How Can I Help My Son’s School Staff Cope With His Asthma?

The best way to make sure that your son’s school is in a position to handle his asthma is to continue to teach him about his asthma and the medicines he takes and to establish effective communication with all of his teachers and the school nurse. Your son’s ability to recognize and act on his asthma symptoms will, of course, evolve depending on his age and maturity.

Even though asthma is a common condition throughout childhood and adolescence, it is still a good idea to make sure that school staff knows about your son’s asthma. The adage, “Never assume” applies! You should meet with your son’s teacher and possibly the nurse (if there is one) early in the school year to discuss his medical history. It would be appropriate to have a list of the daily medications that he takes as well as those, such as quick-relief bronchodilator MDIs (albuterol) that should be administered to treat an acute symptom or exacerbation.

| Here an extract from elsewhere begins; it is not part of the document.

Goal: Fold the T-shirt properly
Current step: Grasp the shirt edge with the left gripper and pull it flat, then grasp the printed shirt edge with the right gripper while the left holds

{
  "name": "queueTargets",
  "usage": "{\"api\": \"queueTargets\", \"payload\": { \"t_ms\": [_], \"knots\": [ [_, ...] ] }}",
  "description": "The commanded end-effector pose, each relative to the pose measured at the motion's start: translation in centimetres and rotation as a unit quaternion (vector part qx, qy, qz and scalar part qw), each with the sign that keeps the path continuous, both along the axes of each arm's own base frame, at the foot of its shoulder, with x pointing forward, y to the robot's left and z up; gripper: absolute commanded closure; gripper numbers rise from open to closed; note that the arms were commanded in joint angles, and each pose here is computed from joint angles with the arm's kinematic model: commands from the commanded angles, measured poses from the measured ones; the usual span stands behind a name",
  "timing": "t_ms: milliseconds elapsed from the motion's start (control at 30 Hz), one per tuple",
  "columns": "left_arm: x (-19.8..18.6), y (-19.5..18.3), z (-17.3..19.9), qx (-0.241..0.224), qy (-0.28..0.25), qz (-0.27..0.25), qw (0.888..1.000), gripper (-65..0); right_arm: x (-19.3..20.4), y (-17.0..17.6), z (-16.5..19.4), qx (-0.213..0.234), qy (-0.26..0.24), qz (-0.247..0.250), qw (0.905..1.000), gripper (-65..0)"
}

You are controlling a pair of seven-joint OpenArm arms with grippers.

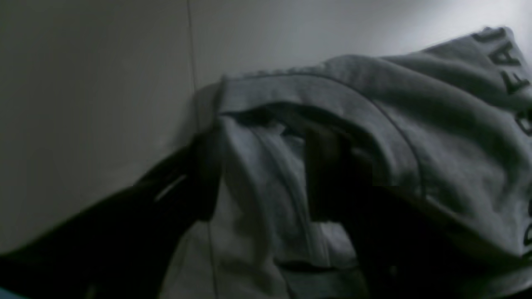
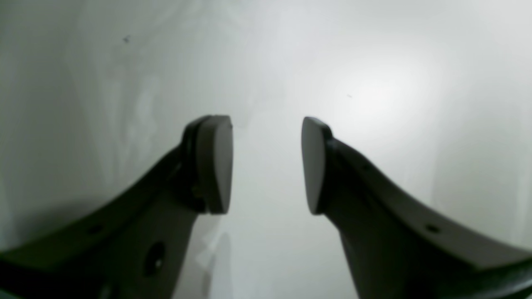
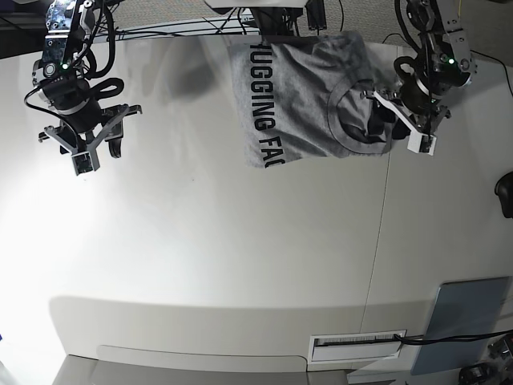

The updated 2007 NAEPP Expert Panel Report (EPR-3) recommends that physicians caring for children with asthma prepare an individualized written asthma action plan for each child that is specifically designed for school or the child care setting.

It further specifies that each school action plan contain instructions for handling exacerbations (including the doctor’s recommendation regarding student self-administration of medication); recommendations for daily use, long-term control medications and for the prevention of exercise-induced bronchospasm (EIB), if appropriate; and identification of those factors that make the student’s asthma worse, so the school may help the student avoid exposure. The NHLBI offers written resources for schools and school staff on its Web site addressing all aspects of asthma management in schools—see http://www.nhlbi.nih.gov/.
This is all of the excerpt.